When writing a novel loosely structured upon events that took place in the author’s childhood (an example that comes readily to mind is “To Kill A Mockingbird”), how far afield ought one go to disguise fictional characters who are based on actual flawed people, alive, and dead, but with surviving family members?
You can't libel the dead, so you're probably ok with everyone who has passed on to greater glory. The living ones you'll need to be careful about. And by careful I mean not just identifying a guy as having a small dick cause who would ever claim to be that guy (which is advice I've heard more than once at a writer's conference.)
It's best to change as much as you can so people who know this character won't say "aha!"
It's novels written for revenge that can get you in trouble. There've been two cases I know of that went to trial because of thinly disguised fiction. The key word here is thinly.
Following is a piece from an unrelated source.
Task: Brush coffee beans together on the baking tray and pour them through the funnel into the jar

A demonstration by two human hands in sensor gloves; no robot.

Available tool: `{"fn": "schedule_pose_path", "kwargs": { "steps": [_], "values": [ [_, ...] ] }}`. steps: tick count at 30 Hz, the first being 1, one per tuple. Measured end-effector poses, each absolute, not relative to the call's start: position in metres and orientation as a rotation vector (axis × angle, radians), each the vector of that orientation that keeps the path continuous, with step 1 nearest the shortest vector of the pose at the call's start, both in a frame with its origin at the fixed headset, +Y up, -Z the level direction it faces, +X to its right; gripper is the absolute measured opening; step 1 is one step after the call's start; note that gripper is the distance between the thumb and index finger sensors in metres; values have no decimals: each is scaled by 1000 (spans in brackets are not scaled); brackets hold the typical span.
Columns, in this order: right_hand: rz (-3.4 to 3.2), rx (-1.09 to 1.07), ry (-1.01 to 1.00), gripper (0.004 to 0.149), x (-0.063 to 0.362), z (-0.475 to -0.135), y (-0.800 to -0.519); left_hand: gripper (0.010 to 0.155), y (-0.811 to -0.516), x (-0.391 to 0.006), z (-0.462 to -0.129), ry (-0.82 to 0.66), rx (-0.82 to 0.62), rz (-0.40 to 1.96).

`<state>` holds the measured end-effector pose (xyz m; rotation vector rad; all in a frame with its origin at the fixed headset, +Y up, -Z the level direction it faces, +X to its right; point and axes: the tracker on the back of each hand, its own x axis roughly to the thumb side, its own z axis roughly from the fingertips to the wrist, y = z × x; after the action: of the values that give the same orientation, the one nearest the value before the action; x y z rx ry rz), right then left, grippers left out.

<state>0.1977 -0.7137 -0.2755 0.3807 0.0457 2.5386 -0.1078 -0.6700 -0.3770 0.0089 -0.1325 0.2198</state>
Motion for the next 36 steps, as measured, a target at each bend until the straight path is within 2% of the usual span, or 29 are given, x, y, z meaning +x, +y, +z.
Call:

The one that caused us all to laugh is this one against AuthorHouse.
The one that wasn't too funny at all is this one.
That said: don't worry. Anyone can sue anyone for anything these days and if you've got litigious enemies, well, nothing will dissuade them from suing or threatening to sue. That's when you get a very good IP lawyer to send a very sternly worded letter that cuts them off at the knees.
If you're writing a novel, we all assume that you made it all up. And if anyone ever asks, that's what you say too.
For a more comprehensive opinion, try this post at the Digital Media Law Project on suing for defamation in fiction.